Takeaways from Dolan
Three aspects of Dolan are noteworthy. One, when a litigant disobeys court orders or interacts disrespectfully or worse toward the other litigant, it can make a significantly negative impression on the trial judge. This may raise questions about the misbehaving litigant’s character, impacting the court’s assessment of what parental access arrangement is in a child’s best interest, leaning away from the misbehaving parent toward the other.
Two, at first glance this may appear to be a relocation case, which would be governed by a different statute. The father urged this interpretation, but the court clarified that if the decision did not involve a request to move with the child, the modification statute would instead apply. Here, the request was not to move away, but to stop a move to which the litigants had previously agreed.
Three, the opinion emphasized the child’s best interests as the primary issue in a request for custody or visitation modification. However, while it found the job promotion to be a significant change in circumstances, it did not discuss whether the court must answer both questions, perhaps leaving uncertainty about whether a material change is circumstances is required to modify or if a threat to the child’s best interests is sufficient.
Must there be a significant change of circumstances before a modification?
The Connecticut Supreme Court spoke at length about custody and visitation modification most recently in 1982 in Hall v. Hall, 186 Conn. 118, although Dolan does not cite Hall or many other cases. The Hall opinion interpreted the custody modification statute, CT Gen. Stat. 46b-56, to require that a trial court may modify custody orders if there was a material change in circumstances impacting the child’s best interests or the original order did not serve the child’s best interests.
The Hall court went on to discuss the “’material change of circumstances’ rule of postdecree custody modification” with roots in the family interest in a custody order’s finality that they can rely on not being modified on a whim, but only with a substantial change, citing Simons v. Simons, 172 Conn. 341 (1977).
Simons sheds light on the material-change-of-circumstances rule, explaining that Connecticut courts first considered this rule in the context of interpreting New York law, but that eventually Connecticut courts adopted it.

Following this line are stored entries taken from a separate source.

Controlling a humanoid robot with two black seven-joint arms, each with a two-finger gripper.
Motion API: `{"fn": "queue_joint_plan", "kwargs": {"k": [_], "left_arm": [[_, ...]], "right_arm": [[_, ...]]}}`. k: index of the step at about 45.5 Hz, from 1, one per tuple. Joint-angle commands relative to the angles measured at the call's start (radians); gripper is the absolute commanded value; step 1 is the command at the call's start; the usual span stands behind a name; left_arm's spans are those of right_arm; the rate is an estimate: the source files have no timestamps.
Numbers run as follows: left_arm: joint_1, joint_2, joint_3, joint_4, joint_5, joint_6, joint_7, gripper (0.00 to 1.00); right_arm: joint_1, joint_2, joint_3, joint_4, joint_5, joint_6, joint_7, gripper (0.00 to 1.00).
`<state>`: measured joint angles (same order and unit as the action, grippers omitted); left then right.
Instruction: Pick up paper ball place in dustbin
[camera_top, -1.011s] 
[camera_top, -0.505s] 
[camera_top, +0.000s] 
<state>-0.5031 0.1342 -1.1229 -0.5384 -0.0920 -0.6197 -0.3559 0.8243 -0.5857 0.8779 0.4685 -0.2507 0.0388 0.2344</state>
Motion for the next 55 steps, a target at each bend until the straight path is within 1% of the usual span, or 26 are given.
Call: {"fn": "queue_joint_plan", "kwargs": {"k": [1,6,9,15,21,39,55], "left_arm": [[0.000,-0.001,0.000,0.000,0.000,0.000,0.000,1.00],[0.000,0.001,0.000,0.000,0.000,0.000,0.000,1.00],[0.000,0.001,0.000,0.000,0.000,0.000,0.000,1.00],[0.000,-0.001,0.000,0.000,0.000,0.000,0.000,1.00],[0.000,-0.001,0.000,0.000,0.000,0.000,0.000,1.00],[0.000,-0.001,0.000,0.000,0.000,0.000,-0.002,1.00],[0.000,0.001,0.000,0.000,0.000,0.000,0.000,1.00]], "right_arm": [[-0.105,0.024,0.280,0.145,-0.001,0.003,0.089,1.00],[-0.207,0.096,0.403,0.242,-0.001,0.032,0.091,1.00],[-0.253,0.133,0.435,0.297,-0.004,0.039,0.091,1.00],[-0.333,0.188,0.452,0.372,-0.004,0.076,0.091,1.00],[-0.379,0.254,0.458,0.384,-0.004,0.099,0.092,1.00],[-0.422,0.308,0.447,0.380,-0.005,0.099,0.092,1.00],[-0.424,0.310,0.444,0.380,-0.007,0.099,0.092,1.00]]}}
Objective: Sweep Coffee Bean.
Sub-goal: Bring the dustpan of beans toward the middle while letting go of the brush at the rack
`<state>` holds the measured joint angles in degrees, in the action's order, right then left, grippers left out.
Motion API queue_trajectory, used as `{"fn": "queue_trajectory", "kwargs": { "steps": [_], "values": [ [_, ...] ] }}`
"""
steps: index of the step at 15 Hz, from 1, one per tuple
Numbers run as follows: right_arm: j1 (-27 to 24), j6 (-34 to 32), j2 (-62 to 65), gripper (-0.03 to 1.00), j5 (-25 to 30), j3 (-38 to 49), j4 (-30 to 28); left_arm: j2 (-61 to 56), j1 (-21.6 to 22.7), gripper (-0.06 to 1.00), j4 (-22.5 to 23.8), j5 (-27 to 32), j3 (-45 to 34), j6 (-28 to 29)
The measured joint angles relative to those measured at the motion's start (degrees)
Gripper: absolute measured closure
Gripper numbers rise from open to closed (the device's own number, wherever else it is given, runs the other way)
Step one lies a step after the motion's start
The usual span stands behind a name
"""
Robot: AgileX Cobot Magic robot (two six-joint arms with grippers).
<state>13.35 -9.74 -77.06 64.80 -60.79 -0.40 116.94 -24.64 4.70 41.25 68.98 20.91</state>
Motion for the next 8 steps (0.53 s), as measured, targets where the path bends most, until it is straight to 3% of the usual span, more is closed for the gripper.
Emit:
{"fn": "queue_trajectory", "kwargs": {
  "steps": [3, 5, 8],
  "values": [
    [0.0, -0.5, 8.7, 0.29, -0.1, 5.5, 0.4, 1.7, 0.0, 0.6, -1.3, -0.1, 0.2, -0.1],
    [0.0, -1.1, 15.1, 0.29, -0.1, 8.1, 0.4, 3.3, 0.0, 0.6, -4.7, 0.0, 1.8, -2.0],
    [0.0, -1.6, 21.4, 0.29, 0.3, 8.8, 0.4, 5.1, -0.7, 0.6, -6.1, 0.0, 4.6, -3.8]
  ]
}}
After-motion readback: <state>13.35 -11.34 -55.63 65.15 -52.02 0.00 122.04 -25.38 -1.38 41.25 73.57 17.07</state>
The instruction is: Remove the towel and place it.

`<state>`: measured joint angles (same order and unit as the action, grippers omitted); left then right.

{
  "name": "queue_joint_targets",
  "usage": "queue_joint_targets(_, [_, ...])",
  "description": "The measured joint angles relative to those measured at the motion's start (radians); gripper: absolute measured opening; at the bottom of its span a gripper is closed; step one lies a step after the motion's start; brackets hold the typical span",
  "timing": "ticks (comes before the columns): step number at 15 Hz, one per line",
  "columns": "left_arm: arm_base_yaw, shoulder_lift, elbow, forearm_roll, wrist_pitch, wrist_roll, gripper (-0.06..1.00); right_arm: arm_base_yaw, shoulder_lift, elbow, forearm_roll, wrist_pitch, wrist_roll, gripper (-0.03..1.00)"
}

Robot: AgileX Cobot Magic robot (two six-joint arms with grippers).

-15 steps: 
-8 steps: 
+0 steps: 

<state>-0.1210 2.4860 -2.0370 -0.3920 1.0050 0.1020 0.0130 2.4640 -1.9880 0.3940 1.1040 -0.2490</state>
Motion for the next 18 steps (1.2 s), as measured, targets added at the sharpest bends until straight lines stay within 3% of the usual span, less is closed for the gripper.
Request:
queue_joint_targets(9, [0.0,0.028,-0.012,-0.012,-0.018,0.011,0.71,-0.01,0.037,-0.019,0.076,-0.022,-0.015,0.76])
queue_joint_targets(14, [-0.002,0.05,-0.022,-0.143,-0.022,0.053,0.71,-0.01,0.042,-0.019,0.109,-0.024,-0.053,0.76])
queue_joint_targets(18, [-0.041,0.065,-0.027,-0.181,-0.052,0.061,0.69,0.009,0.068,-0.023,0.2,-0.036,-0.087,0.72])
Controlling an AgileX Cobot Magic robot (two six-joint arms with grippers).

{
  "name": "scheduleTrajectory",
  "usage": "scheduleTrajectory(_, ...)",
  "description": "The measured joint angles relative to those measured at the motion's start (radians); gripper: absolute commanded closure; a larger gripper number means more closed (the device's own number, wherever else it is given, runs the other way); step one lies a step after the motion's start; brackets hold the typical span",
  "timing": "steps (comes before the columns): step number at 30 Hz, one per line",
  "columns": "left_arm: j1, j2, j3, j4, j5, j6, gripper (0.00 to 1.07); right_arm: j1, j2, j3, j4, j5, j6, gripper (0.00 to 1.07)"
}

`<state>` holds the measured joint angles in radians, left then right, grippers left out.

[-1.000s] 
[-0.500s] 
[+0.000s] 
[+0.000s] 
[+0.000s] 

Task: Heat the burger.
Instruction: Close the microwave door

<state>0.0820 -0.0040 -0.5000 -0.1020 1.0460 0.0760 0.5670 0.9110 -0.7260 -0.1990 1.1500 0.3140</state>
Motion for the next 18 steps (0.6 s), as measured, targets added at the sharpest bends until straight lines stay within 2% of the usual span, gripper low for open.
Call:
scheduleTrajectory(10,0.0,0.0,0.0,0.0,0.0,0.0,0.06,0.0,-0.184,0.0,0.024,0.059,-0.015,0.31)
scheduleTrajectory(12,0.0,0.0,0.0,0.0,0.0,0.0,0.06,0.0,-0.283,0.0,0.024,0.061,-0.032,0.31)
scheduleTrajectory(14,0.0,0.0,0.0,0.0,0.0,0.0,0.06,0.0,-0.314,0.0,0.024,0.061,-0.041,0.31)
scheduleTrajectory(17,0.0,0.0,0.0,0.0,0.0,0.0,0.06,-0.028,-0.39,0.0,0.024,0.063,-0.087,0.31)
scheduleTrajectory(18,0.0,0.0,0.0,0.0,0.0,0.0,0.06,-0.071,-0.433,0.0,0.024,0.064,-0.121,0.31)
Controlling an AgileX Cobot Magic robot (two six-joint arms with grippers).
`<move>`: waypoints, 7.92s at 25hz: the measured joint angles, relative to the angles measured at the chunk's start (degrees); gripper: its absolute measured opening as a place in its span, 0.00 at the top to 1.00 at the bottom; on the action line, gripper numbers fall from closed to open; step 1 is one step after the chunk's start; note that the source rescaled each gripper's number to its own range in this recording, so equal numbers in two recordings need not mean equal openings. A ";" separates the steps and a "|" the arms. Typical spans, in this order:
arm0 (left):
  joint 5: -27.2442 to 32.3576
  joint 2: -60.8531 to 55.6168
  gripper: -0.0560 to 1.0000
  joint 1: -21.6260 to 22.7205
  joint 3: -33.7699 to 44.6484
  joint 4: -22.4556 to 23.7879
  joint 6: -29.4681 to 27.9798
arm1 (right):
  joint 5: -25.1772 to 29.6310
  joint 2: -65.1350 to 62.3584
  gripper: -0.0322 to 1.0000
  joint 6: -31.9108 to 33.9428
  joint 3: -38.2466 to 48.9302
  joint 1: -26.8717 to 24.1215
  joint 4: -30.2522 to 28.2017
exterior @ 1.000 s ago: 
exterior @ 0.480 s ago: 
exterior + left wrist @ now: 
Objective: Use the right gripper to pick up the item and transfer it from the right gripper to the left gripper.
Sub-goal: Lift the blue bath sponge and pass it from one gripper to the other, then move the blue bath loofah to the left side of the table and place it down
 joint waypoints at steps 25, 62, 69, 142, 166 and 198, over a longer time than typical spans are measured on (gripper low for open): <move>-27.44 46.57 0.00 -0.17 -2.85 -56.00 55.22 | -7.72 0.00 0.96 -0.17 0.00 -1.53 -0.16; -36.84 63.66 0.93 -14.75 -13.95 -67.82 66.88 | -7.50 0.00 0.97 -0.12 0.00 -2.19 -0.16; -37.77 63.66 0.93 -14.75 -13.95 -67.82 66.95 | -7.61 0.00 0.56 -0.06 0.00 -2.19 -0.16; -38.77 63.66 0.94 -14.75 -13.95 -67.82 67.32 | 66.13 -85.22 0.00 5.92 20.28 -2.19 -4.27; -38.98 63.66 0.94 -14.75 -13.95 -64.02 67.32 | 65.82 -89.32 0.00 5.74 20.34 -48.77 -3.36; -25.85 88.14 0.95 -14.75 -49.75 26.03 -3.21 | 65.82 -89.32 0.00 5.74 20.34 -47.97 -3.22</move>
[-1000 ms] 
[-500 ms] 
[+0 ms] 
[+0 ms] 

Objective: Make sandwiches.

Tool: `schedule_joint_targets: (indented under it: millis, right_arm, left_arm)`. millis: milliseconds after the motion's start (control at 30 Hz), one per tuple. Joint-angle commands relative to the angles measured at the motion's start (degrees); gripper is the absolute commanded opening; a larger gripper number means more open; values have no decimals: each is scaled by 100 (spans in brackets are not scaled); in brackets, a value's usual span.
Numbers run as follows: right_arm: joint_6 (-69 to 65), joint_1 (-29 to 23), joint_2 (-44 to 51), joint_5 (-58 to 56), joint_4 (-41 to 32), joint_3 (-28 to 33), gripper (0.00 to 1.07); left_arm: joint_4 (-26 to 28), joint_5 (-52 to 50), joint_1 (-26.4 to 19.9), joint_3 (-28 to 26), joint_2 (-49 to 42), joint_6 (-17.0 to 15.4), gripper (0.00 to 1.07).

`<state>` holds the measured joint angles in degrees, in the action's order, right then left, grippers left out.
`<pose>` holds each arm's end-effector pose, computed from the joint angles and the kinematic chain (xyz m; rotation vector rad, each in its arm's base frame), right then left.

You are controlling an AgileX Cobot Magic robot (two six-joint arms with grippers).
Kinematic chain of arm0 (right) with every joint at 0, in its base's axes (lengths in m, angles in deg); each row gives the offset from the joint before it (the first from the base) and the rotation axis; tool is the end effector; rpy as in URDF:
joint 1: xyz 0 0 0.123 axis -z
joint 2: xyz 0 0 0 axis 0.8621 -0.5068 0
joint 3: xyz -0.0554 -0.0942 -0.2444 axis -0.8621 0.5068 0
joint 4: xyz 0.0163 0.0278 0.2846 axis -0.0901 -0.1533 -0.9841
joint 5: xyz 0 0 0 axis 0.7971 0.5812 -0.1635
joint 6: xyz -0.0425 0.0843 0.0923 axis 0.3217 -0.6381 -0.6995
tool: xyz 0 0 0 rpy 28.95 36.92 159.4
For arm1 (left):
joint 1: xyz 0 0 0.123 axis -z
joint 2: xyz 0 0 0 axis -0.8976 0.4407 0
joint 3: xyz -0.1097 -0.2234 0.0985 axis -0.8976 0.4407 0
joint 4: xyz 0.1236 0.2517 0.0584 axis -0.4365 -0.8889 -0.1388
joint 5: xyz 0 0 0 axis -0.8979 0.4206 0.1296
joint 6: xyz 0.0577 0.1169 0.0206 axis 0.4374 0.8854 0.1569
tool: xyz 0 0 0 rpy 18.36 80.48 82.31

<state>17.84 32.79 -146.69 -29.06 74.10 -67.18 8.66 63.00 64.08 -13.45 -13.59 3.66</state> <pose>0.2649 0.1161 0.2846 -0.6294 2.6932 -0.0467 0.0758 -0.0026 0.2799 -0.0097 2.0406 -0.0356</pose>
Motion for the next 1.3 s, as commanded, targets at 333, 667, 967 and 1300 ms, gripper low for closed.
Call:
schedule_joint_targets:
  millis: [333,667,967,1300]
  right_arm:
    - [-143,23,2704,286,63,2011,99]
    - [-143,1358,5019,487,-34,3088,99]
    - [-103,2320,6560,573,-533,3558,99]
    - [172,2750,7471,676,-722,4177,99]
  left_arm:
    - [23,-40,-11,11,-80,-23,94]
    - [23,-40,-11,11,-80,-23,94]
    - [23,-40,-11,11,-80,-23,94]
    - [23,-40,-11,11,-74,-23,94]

Application has varied. For example, one court said that even without an explicit finding of a material change in circumstances, an “implicit finding … will satisfy the threshold predicate for modification.” Weaver v. Sena, 199 Conn.App. 852 (2020). Some courts have said that if the request is only for a visitation modification, but not for actual custody, the change in circumstances is not necessary, while some have confusingly lumped custody and visitation together as requiring the change. Compare Szczerkowski v. Karmelowicz, 60 Conn.App. 429 (2000) and Denardo v. Bergamo, 272 Conn. 500 (2005).
And finally, several courts have said that the “ultimate test” for modification is the best interests of the child despite the material-change requirement. Batista v. Cortes 203 Conn.App. 365 (2021)
The bottom line
An experienced Connecticut family lawyer will understand the history and nuances of the standards applied to custody or visitation modification. When something comes to light that threatens children’s best interests, judges consider how the law will allow them to protect the children.
Even the threat to the child’s best interest itself may arguably be a material change in circumstances, so the two questions are implicitly related. Presenting relevant, strong evidence of both changed circumstances and risk to the child’s best interests is likely a good preliminary approach.
(Note: When a court in another state or country entered the custody or visitation order at issue in a modification request, different legal issues may arise beyond the scope of this post.)